In-brief: cyber insurance premiums are jumping following a string of large and high-profile breaches, Reuters reports. But that doesn’t mean insurers are souring on covering online risk.
Jim Finkle over at Reuters has a story today about the increase in cyber security insurance rates following a string of high-profile attacks on retail organizations and healthcare firms.
From the article:
Insurers are raising deductibles and in some cases limiting the amount of coverage to $100 million, leaving many potentially exposed to big losses from hacks that can cost more than twice that…
The price of cyber coverage – which helps cover costs like forensic investigations, credit monitoring, legal fees and settlements – varies widely, depending on the strength of a company’s security. But the overall trend is sharply up.
That shouldn’t come as a surprise. Insurance rates can be expected to broadly track to risk. The more attacks and the more likely those attacks are to be successful (that is: generate losses) the, the more expensive coverage to make organizations whole from an incident should become.
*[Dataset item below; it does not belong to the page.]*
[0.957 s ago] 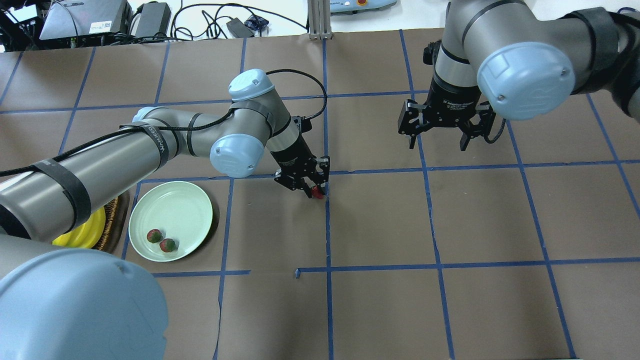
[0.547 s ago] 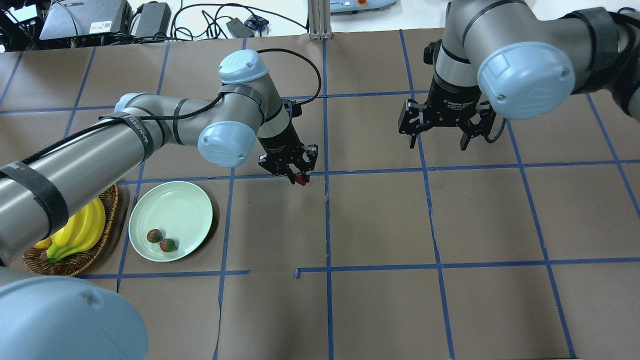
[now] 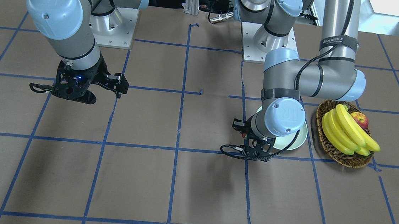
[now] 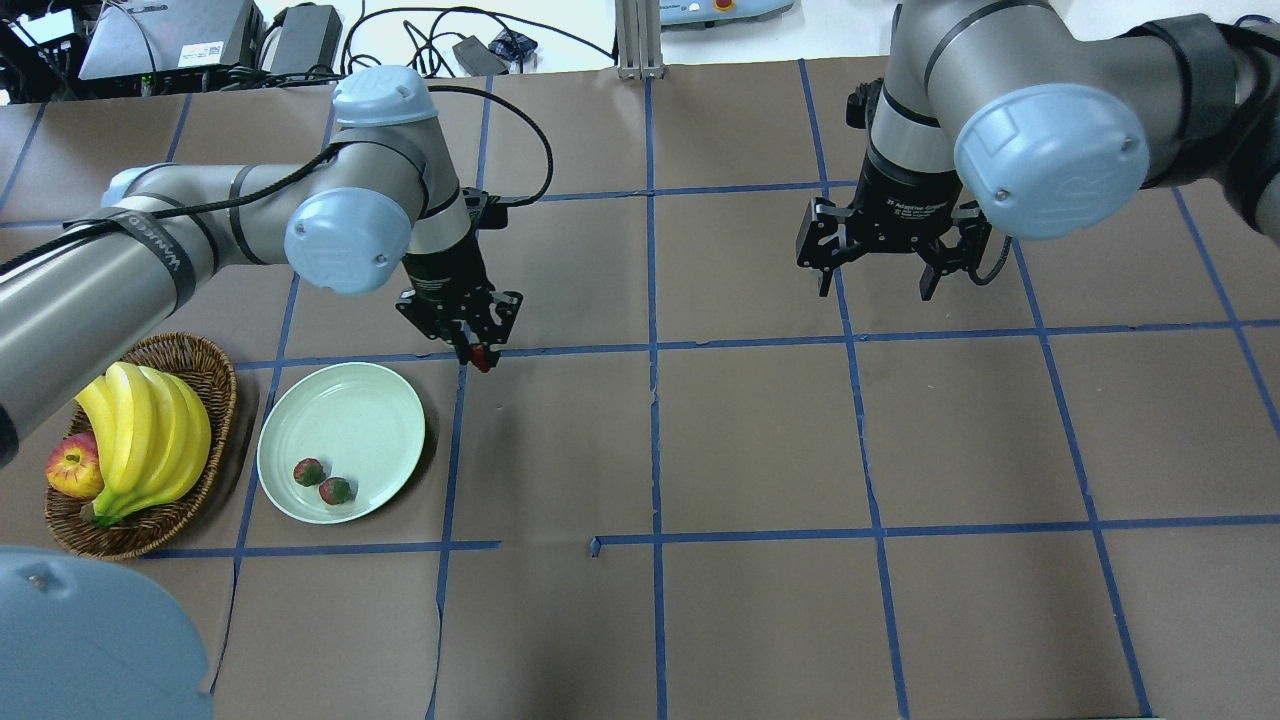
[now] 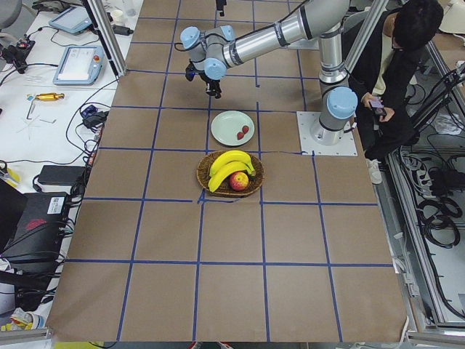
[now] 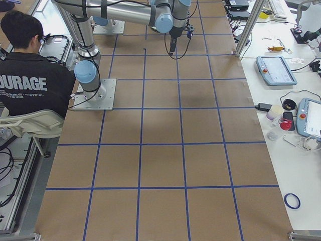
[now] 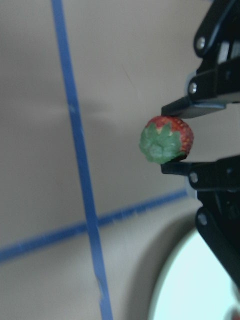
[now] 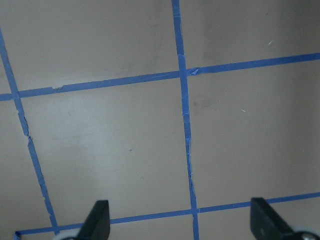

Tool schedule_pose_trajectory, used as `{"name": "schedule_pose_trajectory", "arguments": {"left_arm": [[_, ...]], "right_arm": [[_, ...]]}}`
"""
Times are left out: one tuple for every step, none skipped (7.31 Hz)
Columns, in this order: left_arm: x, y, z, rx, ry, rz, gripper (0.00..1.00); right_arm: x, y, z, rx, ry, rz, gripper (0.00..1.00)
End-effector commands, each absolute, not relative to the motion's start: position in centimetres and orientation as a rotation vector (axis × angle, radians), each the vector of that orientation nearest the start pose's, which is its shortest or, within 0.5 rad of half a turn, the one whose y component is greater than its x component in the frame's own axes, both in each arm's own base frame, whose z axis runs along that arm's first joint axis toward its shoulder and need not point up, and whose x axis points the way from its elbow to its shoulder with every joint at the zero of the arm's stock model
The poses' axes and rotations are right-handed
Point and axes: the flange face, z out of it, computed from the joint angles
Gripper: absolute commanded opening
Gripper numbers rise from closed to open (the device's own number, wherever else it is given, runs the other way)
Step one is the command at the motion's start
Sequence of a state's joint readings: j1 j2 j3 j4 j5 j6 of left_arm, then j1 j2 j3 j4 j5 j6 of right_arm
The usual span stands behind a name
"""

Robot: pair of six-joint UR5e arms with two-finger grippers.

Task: Collect all strawberries into plate
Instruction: 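Carry the last strawberry to the plate and open the left gripper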

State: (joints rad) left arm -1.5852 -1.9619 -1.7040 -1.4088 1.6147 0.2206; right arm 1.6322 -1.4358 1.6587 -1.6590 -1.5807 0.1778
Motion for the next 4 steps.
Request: {"name": "schedule_pose_trajectory", "arguments": {"left_arm": [[-8.6,-54.1,20.8,0.615,2.922,0.737,0.00],[-7.0,-53.9,20.4,0.621,2.921,0.763,0.00],[-6.5,-53.8,20.2,0.624,2.912,0.773,0.00],[-6.6,-53.7,20.1,0.606,2.931,0.768,0.78]], "right_arm": [[16.4,-51.6,38.4,0.186,3.154,0.210,1.00],[16.4,-51.6,38.5,0.185,3.156,0.208,1.00],[16.4,-51.6,38.5,0.195,3.156,0.208,1.00],[16.4,-51.6,38.5,0.195,3.156,0.205,1.00]]}}
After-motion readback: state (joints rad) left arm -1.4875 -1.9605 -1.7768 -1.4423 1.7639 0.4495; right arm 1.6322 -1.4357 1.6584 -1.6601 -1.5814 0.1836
Experts have long predicted that better data would allow insurance companies to do a better job pricing cyber risk. As insurance companies divide “cyber risk” into broad categories of first- and third-party cyber risk, actuaries are getting better at defining online risks and assigning financial value to them.
[Read Security Ledger coverage of cyber insurance here.]
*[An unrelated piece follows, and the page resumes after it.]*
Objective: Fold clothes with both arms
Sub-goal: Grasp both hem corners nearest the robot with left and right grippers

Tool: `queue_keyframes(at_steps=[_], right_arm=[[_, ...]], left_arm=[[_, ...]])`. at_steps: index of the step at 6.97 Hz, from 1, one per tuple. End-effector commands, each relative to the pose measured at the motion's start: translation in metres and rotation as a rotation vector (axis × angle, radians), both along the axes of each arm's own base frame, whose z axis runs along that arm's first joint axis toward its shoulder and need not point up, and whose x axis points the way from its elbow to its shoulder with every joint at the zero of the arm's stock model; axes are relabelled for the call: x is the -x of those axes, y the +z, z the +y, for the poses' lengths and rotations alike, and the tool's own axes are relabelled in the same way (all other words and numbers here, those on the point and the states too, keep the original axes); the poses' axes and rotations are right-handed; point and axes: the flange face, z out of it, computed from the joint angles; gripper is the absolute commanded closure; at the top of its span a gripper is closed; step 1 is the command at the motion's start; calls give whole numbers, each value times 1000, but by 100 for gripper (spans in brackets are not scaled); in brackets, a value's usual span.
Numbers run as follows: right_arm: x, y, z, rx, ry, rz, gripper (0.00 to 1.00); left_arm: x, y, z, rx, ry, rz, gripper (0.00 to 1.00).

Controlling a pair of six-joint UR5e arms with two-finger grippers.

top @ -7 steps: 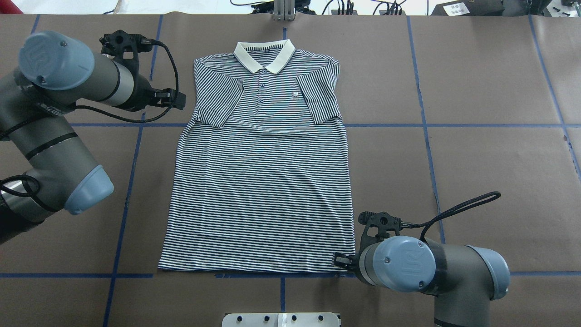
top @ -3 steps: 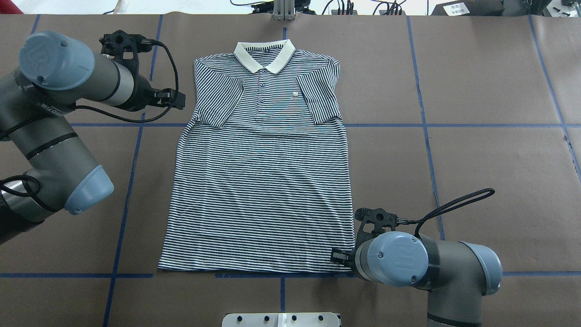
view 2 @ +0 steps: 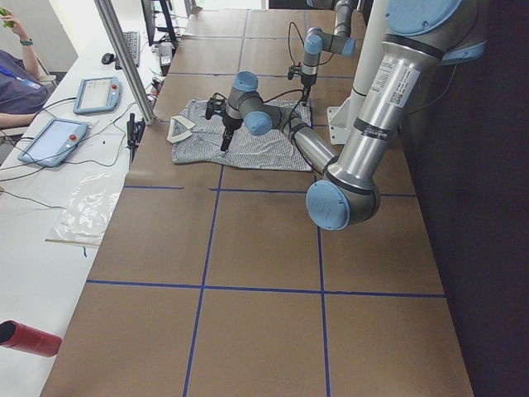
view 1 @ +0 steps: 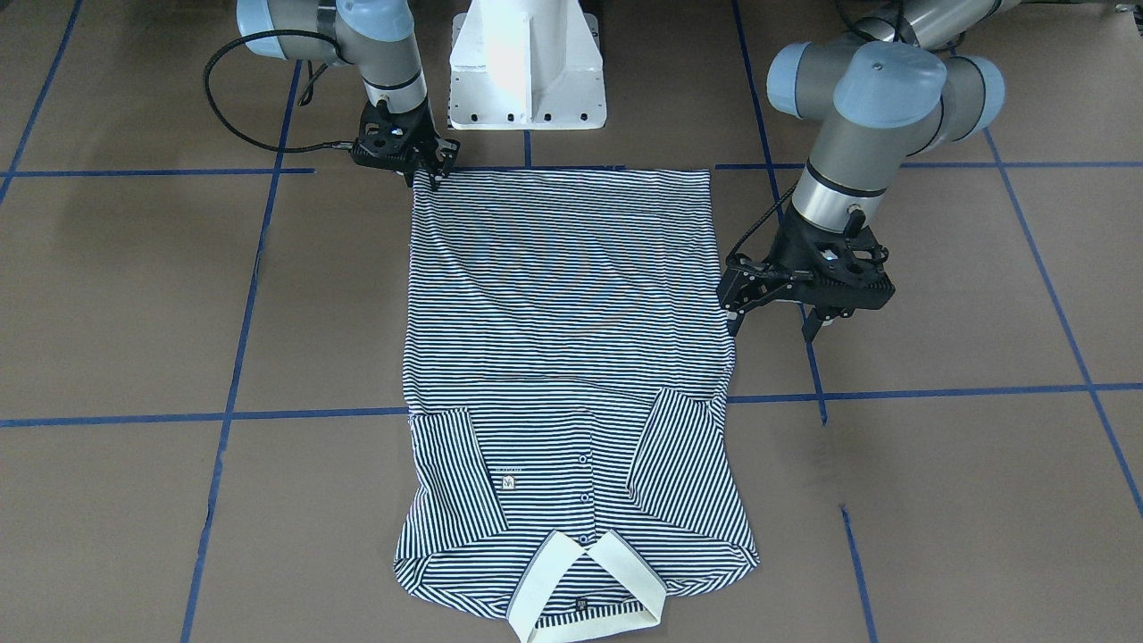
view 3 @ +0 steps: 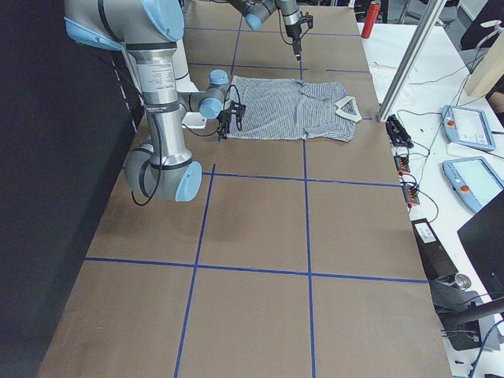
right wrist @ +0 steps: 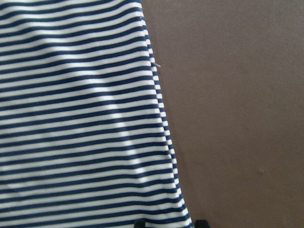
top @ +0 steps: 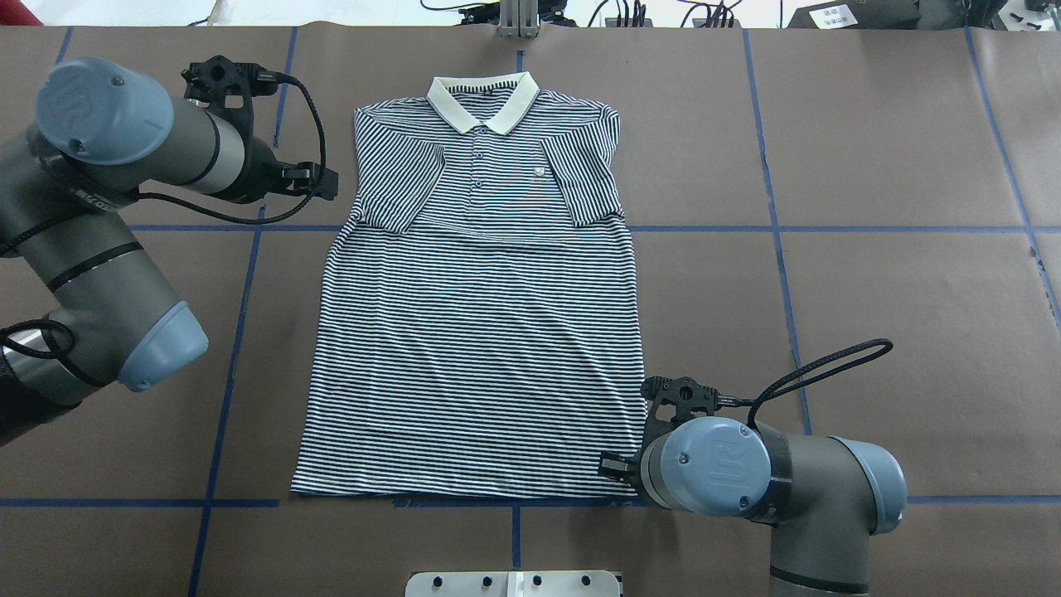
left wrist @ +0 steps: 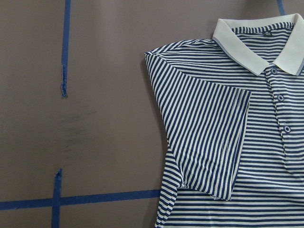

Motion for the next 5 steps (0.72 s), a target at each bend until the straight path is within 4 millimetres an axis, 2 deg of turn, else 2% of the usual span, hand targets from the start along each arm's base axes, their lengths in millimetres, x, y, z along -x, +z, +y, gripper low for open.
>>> queue_keyframes(at_steps=[1,3,4,5], right_arm=[[-6,-5,-5,8,3,-12,100],[-15,-19,-8,1,26,-44,100],[-23,-29,-11,-4,34,-65,100],[-40,-40,-21,-9,53,-91,100]], left_arm=[[0,-1,0,2,-1,2,0],[1,-1,1,12,-4,10,0],[9,32,19,118,-47,27,0],[23,34,53,198,-95,92,0]])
As those actuarial calculations become more accurate, insurance companies are able to accurately attach pricing (in the form of premiums and deductibles) to specific risks and mitigations. That, in turn, will focus investments in areas that are most likely to reduce risk.
Despite the risks, insurance companies are ecstatic about the upside opportunity of insuring against cyber incidents. “Insurers love it. This is the largest new category of insurance in 20 years,” said Nicholas Reuhs, an attorney with the firm ICE Miller LLP, speaking at the ISSA International Conference in Chicago on Monday.
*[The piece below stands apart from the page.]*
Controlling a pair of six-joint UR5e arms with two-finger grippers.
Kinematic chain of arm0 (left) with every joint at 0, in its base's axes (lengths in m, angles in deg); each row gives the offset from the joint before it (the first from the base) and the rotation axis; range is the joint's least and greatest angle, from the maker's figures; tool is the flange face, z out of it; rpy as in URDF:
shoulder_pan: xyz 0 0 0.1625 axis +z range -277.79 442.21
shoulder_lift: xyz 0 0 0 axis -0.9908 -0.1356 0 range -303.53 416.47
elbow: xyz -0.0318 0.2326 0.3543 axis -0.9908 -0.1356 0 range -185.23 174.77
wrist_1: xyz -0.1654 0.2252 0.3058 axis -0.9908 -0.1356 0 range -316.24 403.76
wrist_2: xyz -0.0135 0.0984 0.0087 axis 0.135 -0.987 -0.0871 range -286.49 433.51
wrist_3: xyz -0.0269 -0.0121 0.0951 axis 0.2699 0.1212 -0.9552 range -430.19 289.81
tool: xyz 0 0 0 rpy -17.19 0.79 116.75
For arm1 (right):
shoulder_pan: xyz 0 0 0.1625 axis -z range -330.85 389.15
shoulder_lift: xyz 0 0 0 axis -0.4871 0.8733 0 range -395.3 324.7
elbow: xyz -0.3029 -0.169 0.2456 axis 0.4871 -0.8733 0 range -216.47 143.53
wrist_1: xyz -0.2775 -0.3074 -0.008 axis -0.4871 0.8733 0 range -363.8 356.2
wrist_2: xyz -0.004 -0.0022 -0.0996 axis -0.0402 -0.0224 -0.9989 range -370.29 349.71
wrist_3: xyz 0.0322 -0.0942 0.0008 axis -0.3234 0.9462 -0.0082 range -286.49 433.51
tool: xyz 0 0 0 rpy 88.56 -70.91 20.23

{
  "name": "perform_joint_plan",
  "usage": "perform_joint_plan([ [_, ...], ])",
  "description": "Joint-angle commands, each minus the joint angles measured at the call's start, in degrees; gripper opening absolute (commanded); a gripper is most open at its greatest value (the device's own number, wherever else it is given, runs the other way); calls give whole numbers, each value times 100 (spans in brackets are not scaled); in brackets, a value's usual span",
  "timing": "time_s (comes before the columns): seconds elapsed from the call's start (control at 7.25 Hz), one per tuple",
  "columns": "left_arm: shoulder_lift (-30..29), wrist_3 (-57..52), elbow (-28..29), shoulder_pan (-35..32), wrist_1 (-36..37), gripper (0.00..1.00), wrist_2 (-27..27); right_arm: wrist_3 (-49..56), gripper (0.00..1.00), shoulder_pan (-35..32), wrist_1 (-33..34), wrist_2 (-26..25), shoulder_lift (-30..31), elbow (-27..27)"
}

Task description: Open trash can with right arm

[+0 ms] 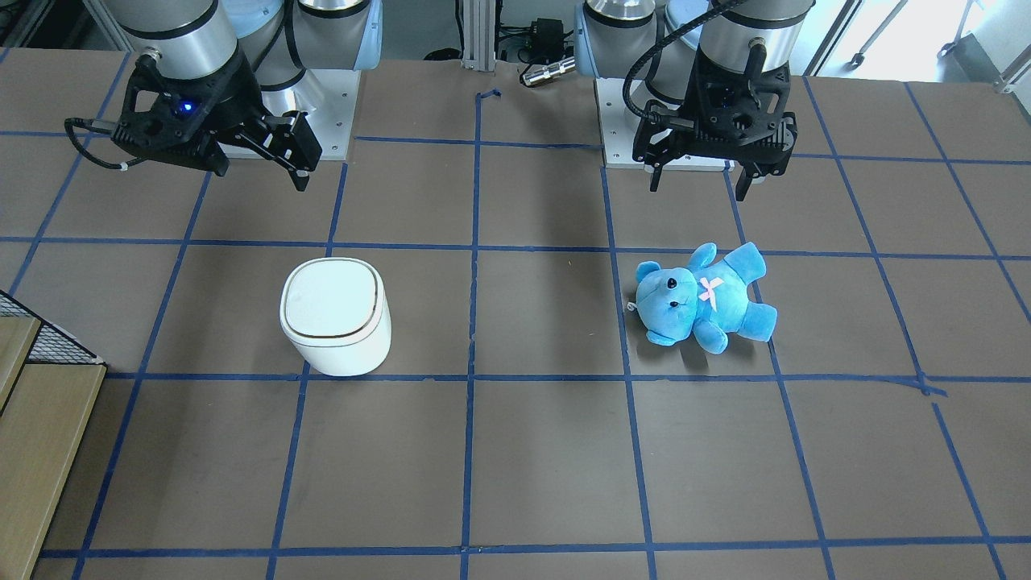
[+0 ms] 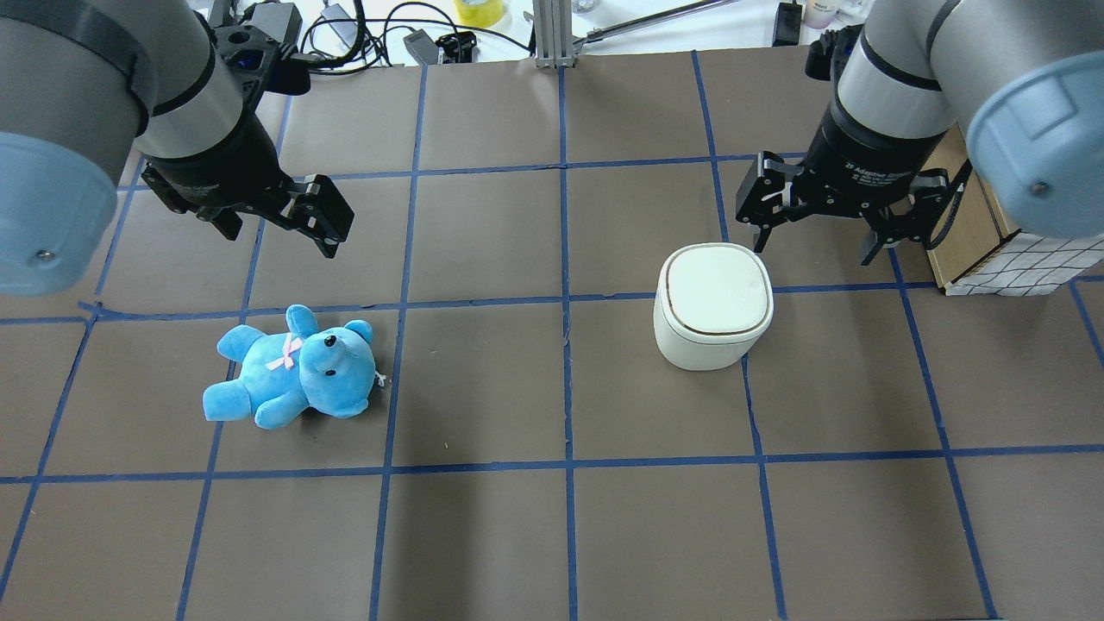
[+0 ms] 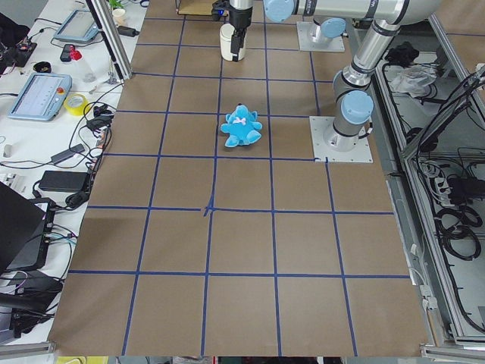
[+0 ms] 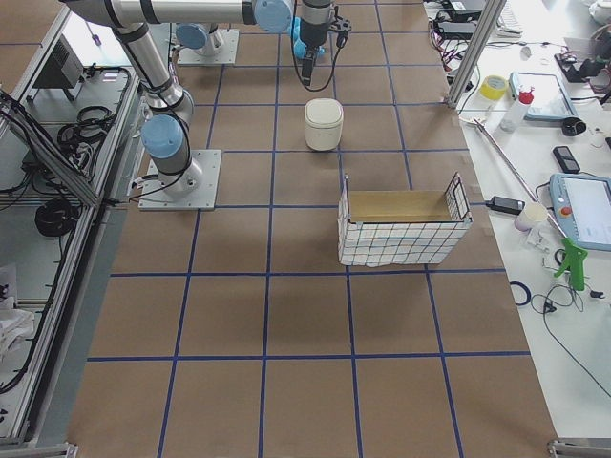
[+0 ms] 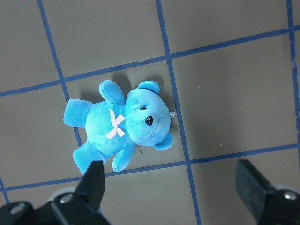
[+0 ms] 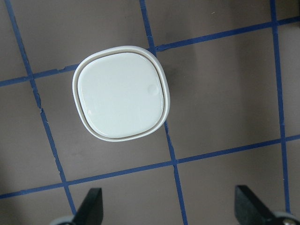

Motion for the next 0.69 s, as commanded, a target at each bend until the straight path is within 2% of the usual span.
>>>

Still, insurance companies need to tread carefully: writing policies so as not to over expose themselves by covering the down side of massive cyber incidents. Typically, this is accomplished by increasing premiums, bigger deductibles and “exclusions” that rule out reimbursement for companies under certain circumstances or that cap payouts.
According to Reuters, which reviewed data from the firm Marsh & McLennan, that’s just what insurance companies are doing. Average rates for retailers, for example, rose 32 percent in the first half of this year. Insurers are also capping coverage at $100 million for what are described as “risky customers” and setting high deductible amounts that customers must pay out of pocket before insurance kicks in.